Advocates for exempting Social Security benefits from New Mexico income tax contend the tax constitutes double taxation, that the benefits amount to beneficiaries receiving back their own money which has already been taxed. This contention is mostly false.
The federal Social Security Trust Fund, which is essentially a bookkeeping device within the federal treasury, is credited with funds from several sources and pays benefits from those sources. The largest four sources are employee contributions, employer contributions and interest earned on each of these contributions for the period between receipt and the payment of benefits. Of these four sources, only the employee contributions have been taxed. The employer receives a tax deduction for its contributions and, of course, no one is taxed on the interest earned by the government.
The trust fund also regularly receives an annual transfer from the federal treasury equal to the amount of tax paid on Social Security benefits by current beneficiaries. Interest also accumulates on these funds. This transfer is essentially a subsidy of the Social Security Trust Fund by the general funds of the treasury.
In addition, because the sum of these above amounts is insufficient to support the level of benefits paid, occasionally Congress will act to support the fund by increasing the tax on future taxpayers or by making direct transfers into the fund. All these amounts bear interest and are available to pay current beneficiaries. Those beneficiaries have neither contributed them nor been taxed on them.
Finally, long-lived Social Security recipients also benefit from winning a sort of longevity lottery. Their benefits are partially supported by contributions made by or on behalf of workers and other beneficiaries who die early. Of course, the surviving Social Security recipients have not contributed nor have they been taxed on these amounts.
In total, it seems likely that approximately 75% to 85% of the amounts of Social Security benefits paid to the average recipient come from funds on which that recipient was not originally taxed.
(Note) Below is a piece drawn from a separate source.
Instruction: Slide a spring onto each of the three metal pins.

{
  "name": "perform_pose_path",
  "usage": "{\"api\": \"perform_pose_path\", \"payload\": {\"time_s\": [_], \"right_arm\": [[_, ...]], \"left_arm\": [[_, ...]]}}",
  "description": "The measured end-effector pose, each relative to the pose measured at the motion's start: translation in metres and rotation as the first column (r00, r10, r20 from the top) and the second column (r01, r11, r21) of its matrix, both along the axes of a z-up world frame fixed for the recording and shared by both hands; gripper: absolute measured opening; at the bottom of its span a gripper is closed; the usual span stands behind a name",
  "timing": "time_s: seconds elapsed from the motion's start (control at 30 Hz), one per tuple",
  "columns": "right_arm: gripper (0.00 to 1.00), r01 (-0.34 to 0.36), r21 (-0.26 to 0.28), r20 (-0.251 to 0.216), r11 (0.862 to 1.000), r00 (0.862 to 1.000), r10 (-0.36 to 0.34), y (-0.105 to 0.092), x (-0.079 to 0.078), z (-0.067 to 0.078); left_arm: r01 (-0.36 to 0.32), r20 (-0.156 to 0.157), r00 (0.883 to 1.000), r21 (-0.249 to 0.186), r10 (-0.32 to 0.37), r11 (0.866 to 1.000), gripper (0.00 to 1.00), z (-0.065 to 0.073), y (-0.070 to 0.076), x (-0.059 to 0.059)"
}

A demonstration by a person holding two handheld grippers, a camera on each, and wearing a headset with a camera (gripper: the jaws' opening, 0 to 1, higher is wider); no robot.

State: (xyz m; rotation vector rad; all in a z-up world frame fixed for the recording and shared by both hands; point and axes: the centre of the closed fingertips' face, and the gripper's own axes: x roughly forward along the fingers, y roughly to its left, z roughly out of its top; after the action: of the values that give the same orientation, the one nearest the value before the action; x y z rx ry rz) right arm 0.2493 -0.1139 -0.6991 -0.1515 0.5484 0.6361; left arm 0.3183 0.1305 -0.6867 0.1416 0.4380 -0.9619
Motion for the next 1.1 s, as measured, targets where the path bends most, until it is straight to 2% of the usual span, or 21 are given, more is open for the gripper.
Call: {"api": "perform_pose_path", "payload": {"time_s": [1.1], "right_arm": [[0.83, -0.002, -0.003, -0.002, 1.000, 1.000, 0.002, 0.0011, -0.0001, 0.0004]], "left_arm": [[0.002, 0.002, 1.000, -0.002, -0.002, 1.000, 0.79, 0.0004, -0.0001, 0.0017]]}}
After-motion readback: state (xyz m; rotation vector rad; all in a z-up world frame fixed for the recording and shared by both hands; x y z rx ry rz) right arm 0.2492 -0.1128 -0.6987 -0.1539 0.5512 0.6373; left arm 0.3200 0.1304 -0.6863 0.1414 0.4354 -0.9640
This is consistent with the existing statutory provision that no beneficiary is taxed on more than 85% of the Social Security benefits received.
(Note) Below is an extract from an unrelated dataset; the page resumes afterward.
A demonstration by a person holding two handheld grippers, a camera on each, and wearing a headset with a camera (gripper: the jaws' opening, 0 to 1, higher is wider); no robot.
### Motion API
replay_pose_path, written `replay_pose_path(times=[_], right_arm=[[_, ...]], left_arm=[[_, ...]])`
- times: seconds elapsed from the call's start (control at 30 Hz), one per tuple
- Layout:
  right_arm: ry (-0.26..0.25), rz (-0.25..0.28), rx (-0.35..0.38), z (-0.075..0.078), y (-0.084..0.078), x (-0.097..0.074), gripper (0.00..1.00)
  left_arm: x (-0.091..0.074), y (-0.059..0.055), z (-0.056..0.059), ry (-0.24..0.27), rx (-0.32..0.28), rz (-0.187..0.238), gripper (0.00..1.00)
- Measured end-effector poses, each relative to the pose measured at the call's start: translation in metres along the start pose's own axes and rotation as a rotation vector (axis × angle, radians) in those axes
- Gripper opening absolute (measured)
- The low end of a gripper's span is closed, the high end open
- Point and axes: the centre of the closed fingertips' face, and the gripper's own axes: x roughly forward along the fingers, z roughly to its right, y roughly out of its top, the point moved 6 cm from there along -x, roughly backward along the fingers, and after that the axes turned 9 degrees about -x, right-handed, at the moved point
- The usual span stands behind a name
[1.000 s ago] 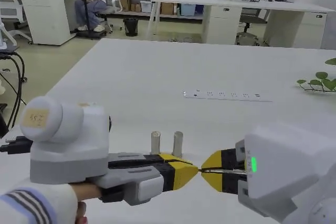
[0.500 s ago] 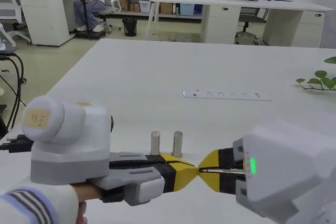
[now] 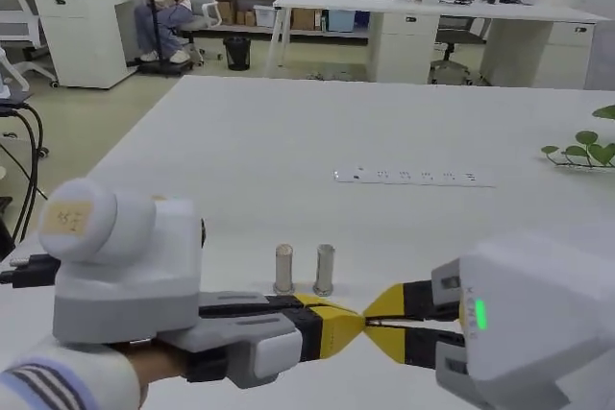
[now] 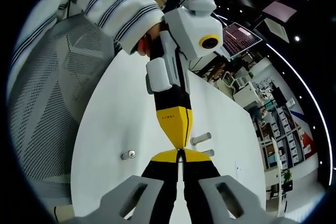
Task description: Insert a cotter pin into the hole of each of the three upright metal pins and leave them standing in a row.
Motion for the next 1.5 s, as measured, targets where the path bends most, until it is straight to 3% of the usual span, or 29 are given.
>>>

While the taxation of Social Security benefits is not an instance of double taxation, New Mexico does impose a clear example of double taxation that harms both New Mexico businesses and consumers. The “pyramiding” of gross receipts tax occurs when businesses must pay gross receipts tax on goods or services that are necessary to produce their final product and then that tax is incorporated into the final price charged to the consumer, the entirety of which is then subject to gross receipts tax.
Recently the Legislature has partially eliminated gross receipts tax pyramiding, but substantial pyramiding remains. If the Legislature is concerned about double taxation, pyramiding is a more appropriate target than Social Security benefits.